If I don’t think Hell is real, one problem with that: I don’t really appreciate Divince Mercy, and in fact, Divine Mercy isn’t really that awesome.  To deny Hell, to say that there isn’t a place where evil can run and hide from God, then God’s gift of His own Son isn’t REALLY that spectacular nor is it that inspiring.

It is precisely because evil is real, in our hearts, in the world, and in eternal life if we so choose…precisely BECAUSE Hell is real that Divince Mercy is CELEBRATED!

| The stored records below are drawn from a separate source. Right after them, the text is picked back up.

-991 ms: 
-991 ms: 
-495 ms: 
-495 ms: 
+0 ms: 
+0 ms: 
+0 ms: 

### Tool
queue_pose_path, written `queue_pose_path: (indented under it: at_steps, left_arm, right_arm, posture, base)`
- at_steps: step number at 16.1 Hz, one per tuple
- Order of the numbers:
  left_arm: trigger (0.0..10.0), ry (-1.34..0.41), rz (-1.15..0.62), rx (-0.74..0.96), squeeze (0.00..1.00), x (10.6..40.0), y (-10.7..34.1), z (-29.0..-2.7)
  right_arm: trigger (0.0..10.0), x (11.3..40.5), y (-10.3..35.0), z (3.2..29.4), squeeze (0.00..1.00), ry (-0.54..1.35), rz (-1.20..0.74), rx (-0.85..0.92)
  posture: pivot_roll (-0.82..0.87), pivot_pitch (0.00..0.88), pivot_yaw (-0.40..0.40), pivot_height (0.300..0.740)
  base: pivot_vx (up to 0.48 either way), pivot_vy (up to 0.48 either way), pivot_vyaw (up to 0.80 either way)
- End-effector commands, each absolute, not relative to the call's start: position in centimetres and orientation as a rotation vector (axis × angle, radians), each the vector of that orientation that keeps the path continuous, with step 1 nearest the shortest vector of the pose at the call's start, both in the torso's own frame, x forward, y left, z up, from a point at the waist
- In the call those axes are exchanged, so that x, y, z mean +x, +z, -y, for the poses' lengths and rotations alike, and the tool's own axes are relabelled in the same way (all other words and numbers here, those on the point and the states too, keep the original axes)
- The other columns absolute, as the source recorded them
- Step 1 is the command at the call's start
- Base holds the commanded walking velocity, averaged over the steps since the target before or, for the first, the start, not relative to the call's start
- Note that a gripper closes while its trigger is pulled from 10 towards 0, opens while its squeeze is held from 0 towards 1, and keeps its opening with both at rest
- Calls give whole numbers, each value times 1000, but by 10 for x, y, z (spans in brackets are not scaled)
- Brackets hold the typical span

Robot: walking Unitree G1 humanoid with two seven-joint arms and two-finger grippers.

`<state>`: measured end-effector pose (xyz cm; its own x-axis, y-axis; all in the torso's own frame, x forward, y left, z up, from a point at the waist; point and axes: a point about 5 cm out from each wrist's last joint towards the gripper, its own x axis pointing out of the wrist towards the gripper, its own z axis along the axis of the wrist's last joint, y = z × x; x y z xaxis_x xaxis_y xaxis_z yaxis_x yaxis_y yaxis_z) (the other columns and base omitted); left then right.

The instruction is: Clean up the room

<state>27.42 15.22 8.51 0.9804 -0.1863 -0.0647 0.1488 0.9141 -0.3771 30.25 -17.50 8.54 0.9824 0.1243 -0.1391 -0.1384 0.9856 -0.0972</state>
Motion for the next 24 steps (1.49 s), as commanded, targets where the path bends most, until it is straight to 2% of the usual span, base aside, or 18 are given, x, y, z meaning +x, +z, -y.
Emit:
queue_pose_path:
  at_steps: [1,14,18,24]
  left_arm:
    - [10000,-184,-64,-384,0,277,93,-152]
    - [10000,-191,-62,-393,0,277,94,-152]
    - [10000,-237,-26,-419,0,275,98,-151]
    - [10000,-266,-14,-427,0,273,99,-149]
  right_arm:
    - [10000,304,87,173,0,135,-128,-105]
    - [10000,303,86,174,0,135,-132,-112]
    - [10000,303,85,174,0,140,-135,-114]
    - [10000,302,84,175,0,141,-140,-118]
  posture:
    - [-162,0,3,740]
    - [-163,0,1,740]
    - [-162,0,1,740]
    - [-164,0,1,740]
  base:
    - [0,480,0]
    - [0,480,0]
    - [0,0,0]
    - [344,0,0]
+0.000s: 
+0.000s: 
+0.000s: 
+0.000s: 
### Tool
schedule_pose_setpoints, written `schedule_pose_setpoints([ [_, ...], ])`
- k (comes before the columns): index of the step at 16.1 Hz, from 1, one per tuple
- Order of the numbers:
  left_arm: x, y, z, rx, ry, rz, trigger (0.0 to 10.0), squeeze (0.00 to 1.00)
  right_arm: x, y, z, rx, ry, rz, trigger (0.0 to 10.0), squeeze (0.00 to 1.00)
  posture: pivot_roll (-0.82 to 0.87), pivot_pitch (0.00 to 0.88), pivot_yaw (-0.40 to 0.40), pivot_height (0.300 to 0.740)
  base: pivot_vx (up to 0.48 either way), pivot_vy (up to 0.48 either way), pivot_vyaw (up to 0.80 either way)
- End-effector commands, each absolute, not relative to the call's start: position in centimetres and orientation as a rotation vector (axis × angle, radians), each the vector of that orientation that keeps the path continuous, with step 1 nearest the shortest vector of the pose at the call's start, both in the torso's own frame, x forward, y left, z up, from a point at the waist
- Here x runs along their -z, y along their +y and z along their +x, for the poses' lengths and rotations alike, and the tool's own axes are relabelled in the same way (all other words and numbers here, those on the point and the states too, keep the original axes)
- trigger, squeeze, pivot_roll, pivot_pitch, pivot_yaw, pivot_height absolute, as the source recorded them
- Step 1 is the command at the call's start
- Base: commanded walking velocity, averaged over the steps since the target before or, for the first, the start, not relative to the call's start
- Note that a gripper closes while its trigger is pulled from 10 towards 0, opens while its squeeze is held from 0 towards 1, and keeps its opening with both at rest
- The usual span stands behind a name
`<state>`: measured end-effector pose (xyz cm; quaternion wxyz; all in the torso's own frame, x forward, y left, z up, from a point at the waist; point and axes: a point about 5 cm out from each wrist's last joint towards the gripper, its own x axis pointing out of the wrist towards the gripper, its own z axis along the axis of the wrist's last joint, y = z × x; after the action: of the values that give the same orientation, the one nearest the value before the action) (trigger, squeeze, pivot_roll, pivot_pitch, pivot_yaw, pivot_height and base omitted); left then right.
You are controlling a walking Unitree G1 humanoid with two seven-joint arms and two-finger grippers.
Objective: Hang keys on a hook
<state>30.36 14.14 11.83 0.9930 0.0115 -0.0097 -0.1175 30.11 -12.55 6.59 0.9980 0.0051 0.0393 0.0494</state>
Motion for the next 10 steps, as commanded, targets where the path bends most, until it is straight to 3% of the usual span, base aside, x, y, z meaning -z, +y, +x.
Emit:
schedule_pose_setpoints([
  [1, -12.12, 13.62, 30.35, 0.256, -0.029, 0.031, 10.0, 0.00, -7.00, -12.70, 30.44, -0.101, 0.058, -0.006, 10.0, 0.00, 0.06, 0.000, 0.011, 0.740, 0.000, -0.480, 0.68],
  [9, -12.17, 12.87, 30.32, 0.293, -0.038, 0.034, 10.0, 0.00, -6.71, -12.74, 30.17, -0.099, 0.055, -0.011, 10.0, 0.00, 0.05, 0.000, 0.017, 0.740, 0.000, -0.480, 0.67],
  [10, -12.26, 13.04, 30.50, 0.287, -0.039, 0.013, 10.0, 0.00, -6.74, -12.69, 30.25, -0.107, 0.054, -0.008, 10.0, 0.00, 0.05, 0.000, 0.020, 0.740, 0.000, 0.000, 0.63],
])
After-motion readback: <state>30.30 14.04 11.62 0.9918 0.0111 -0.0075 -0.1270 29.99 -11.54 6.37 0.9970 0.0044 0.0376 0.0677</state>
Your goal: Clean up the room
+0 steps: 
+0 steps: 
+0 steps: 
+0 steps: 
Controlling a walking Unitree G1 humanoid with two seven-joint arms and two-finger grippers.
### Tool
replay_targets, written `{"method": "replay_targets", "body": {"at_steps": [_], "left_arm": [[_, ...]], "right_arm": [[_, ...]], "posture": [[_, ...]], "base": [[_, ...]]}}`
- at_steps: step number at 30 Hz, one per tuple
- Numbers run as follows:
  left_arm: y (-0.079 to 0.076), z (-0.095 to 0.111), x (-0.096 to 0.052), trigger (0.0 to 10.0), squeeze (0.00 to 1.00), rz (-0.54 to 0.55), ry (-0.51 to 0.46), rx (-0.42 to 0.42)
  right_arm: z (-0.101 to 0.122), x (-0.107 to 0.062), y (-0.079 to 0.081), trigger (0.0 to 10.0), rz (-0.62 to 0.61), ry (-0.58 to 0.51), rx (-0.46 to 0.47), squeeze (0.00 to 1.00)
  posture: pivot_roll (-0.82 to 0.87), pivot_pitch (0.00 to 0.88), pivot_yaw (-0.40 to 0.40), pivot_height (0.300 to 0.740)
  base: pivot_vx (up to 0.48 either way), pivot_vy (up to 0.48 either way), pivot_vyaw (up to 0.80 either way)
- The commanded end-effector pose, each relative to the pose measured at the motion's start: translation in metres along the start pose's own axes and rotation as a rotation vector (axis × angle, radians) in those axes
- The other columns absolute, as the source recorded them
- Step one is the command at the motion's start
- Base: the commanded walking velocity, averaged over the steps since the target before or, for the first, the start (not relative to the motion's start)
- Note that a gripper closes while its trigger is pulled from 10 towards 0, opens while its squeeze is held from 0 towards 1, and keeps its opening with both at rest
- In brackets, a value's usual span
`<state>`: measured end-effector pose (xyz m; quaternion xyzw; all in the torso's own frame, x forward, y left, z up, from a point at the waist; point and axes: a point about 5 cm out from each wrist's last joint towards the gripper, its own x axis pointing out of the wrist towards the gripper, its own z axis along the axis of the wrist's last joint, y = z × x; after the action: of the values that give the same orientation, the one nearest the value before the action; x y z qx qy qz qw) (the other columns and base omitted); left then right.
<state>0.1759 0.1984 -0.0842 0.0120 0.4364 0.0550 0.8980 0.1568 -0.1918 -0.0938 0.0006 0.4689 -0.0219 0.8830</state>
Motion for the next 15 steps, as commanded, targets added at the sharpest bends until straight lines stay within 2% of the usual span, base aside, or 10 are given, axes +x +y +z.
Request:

There is a path OUT of and away from Hell, a ladder that Christ extends to us into the pit, His Divine Mercy that comes through the Church and Her Sacraments is given to us to bring us into the eternal joy of Heaven and the Peace that comes on Earth that comes from following Christ.

Finally then, an important implication of all this is that if I don’t think there’s a Hell, then I’m really not going to be that worried about myself NOR will I be worried about anyone else.  Everything is sort of “blah” and it is all the same.  If there’s no Hell, and there’s no Heaven, but especially if there’s no Hell, then I’m not really going to care what my neighbor Dave (or any other neighbor or any other person) I’m not really going to care WHAT they do.

But inherent in the Divine Mercy devotion is not just a desire for us to experience it, but a desire to help OTHER PEOPLE experience in their lives Divine Mercy too.

Do you really believe any of your neighbors might be living at risk of Hell?  Do you really believe that any of your classmates are at risk of Hell?  If you answer “no” to that, then you aren’t going to be a vessel of Divine Mercy to anyone.
In the Gospel today, Jesus tells the doubting Thomas: “Do not be unbelieving, but believe!”

About Hell and about its antidote of Divine Mercy, Jesus says the same thing to us: “Do not be unbelieving but believe!”